Once you've identified a good testing center in your area, call the number at the top of the page to schedule the time and date of your exam.
At this point you just have to wait for test day. In the meantime, it's a good idea to brush up on the material you've been studying to increase your chances of success on the test.
Remember — the fee to take the Part 107 test is $150. I know this sounds expensive, but it's a good investment. In the commercial drone industry, you'll make that back in no time.
After you take the test, you'll have to submit some information to the FAA and wait for your license. Once you receive it, you're officially a certified commercial drone operator, and you're ready for the next step in the process.
Renew the Certification
Once you pass your test and are issued a license, your certification will remain valid for 2 years. In order to renew your license, you have to take the same test again and renew your license through the FAA.
Get the Hardware
In order to become a freelance drone pilot, it should go without saying that you'll need a drone. If you already have a good drone that can be used for commercial purposes, great! If not, we'll go over some factors to consider before you get one.
Perhaps the most important feature on your drone is the camera. Whether you're taking aerial real estate photos or making 3D maps, the drone's camera is the piece of equipment that's going to actually produce the deliverables you're giving to the client.
With that said, let's go over some of the specifications of a good drone camera.
4K resolution has become the industry standard for drone video footage. It's extremely sharp, and it provides plenty of detail. If you want to shoot commercially and really impress your clients, 4K is a must.
12 megapixels and higher is ideal. This means still photos will be much better.
Intelligent Flight Modes
Drones with more sophisticated intelligent flight modes are ideal for commercial applications. These features make operating the aircraft easier on the pilot, and they open up different creative possibilities for drone work. Let's look at a few examples.
Drones with a Point of Interest or orbit mode are useful for creating marketing or promo video content. This feature ensures a smooth, cinematic shot every time.
Drones that are compatible with software like DroneDeploy allow the pilot to plan autonomous missions that can capture data for things like mapping and 3D modeling.

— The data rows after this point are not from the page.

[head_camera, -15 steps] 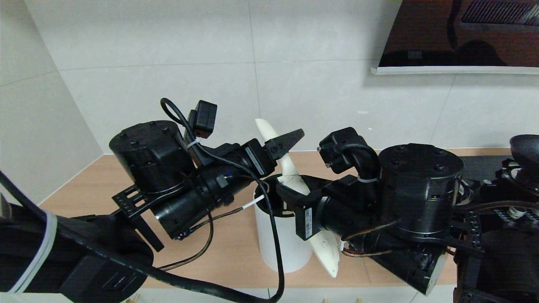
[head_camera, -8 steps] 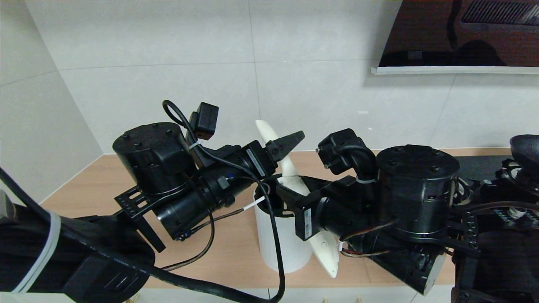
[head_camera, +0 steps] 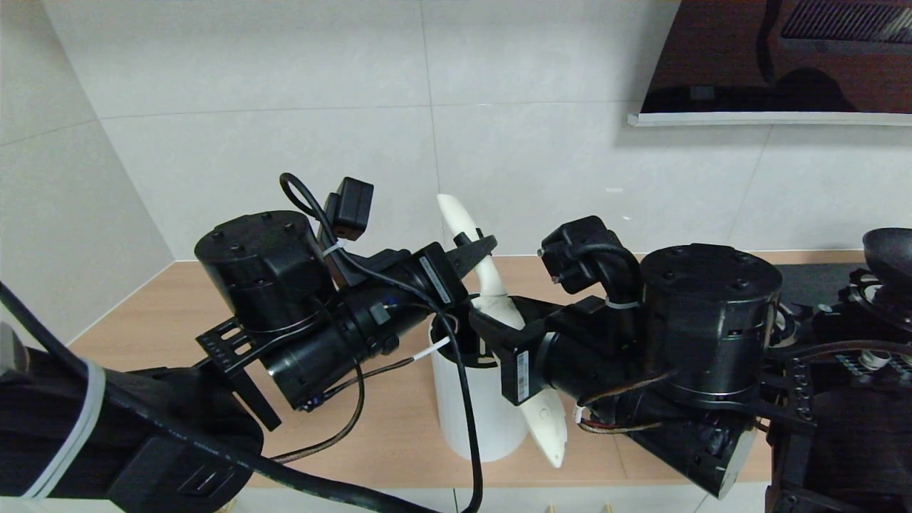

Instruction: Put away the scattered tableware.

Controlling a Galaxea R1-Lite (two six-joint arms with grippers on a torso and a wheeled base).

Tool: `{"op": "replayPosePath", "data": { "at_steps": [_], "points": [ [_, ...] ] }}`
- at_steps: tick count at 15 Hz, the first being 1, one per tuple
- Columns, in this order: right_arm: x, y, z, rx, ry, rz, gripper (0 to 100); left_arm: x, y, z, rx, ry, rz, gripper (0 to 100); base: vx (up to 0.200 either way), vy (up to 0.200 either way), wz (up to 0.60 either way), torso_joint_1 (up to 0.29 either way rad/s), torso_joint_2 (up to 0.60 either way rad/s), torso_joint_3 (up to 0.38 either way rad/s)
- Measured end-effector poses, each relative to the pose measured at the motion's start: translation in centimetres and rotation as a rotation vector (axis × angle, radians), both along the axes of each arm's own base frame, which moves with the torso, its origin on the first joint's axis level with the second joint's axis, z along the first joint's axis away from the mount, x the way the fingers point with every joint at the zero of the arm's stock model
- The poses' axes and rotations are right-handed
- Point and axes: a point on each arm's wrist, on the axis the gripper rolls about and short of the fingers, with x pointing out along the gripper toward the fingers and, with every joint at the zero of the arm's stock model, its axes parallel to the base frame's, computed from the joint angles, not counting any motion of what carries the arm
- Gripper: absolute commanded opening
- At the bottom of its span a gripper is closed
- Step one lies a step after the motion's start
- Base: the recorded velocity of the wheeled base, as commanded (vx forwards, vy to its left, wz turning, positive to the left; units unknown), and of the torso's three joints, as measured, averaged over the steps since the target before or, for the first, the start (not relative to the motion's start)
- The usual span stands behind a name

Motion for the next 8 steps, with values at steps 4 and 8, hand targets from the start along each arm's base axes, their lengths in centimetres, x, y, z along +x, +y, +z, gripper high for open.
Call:
{"op": "replayPosePath", "data": {
  "at_steps": [4,8],
  "points": [
    [-0.02,-0.03,-0.02,-0.001,0.001,-0.001,0,-0.06,0.0,-0.08,0.002,0.002,-0.005,0,0.0,0.0,0.0,0.0,0.0,0.0],
    [0.0,-0.07,0.03,0.001,-0.001,-0.004,0,-0.11,0.03,-0.08,0.0,0.004,-0.017,0,0.0,0.0,0.0,0.0,0.0,0.0]
  ]
}}
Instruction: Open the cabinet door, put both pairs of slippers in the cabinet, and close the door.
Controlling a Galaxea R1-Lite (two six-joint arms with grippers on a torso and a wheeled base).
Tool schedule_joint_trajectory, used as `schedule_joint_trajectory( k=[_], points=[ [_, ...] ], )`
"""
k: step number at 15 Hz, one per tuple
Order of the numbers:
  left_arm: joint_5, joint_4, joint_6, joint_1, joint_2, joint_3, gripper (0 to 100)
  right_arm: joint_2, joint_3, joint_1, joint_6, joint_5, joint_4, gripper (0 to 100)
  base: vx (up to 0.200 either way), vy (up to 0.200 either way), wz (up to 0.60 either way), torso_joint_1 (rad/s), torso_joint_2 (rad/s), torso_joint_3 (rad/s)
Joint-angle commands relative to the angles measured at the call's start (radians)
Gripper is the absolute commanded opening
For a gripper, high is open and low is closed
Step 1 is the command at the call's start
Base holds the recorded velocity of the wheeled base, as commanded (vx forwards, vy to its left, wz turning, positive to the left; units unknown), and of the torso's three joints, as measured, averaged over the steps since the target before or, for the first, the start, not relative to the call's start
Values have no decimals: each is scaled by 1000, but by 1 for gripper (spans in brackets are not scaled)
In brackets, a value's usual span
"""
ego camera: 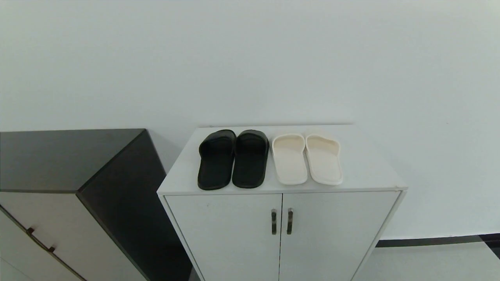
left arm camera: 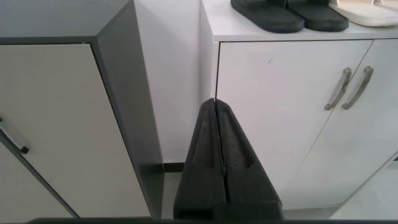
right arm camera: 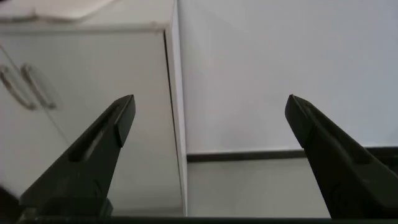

These are just a couple examples of the many ways intelligent flight modes make commercial drone operation easier.
Aside from the camera, there are a few other features that a drone should have if it's going to be used commercially.
GPS lock is very important. GPS lock helps drones maintain their position in the air and remain stable, even in stronger winds. This translates to smoother video footage and virtually effortless aerial photography.
GPS lock is also important from a safety standpoint. A drone with no GPS lock capabilities or an unreliable GPS lock could prove to be a liability, as it's more prone to drifting away and crashing. As an FAA certified drone operator and business owner, make sure your equipment is up to par in terms of safety measures.
This feature also allows the pilot to set the drone's home point. Simply put, this is a failsafe measure that lets the drone return to a designated spot if the battery gets too low or if it loses connection with the remote controller.
Drones to Consider
At this point, you might be under the impression that you'll have to spend thousands of dollars on a drone to become a freelance drone pilot. This couldn't be farther from the truth. There are several high-quality drones you can get for around $1,500 or less. Let's discuss some examples.
Autel Robotics Evo
The Autel Evo is a great choice for a commercial drone. It's relatively affordable, it has a great camera, and it's packed with intelligent flight features. In fact, the Evo is the drone I use for my drone business, and it has served me well.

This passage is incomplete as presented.